» EXERCISE PROMPT
Every line below that holds the word "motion" must be listed.

» RAW DATA
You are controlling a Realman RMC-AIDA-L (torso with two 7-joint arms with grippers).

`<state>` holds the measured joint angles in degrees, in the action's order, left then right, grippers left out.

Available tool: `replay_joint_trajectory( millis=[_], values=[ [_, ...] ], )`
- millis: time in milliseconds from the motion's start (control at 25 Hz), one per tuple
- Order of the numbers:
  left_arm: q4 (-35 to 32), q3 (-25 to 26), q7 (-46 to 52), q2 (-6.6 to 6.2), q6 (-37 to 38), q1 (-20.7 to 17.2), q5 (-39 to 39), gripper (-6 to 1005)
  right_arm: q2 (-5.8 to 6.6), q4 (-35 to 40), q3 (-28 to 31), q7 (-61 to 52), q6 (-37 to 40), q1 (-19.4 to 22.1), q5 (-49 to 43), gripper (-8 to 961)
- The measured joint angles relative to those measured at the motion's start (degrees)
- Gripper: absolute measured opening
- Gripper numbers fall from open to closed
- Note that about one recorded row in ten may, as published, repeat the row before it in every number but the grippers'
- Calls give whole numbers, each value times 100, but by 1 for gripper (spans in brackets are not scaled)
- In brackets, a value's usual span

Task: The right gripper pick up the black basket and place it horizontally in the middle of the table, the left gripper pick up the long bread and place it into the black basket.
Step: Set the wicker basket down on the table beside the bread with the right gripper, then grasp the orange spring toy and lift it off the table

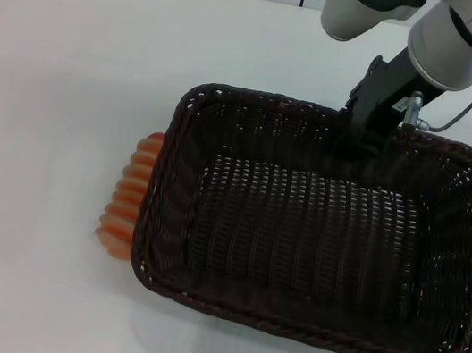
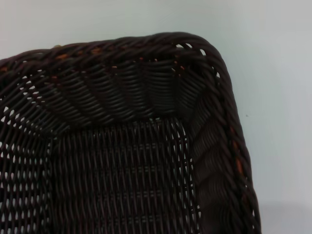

» RESULT BELOW
- millis: time in milliseconds from the motion's start (control at 25 Hz), one per tuple
- The measured joint angles relative to those measured at the motion's start (degrees)

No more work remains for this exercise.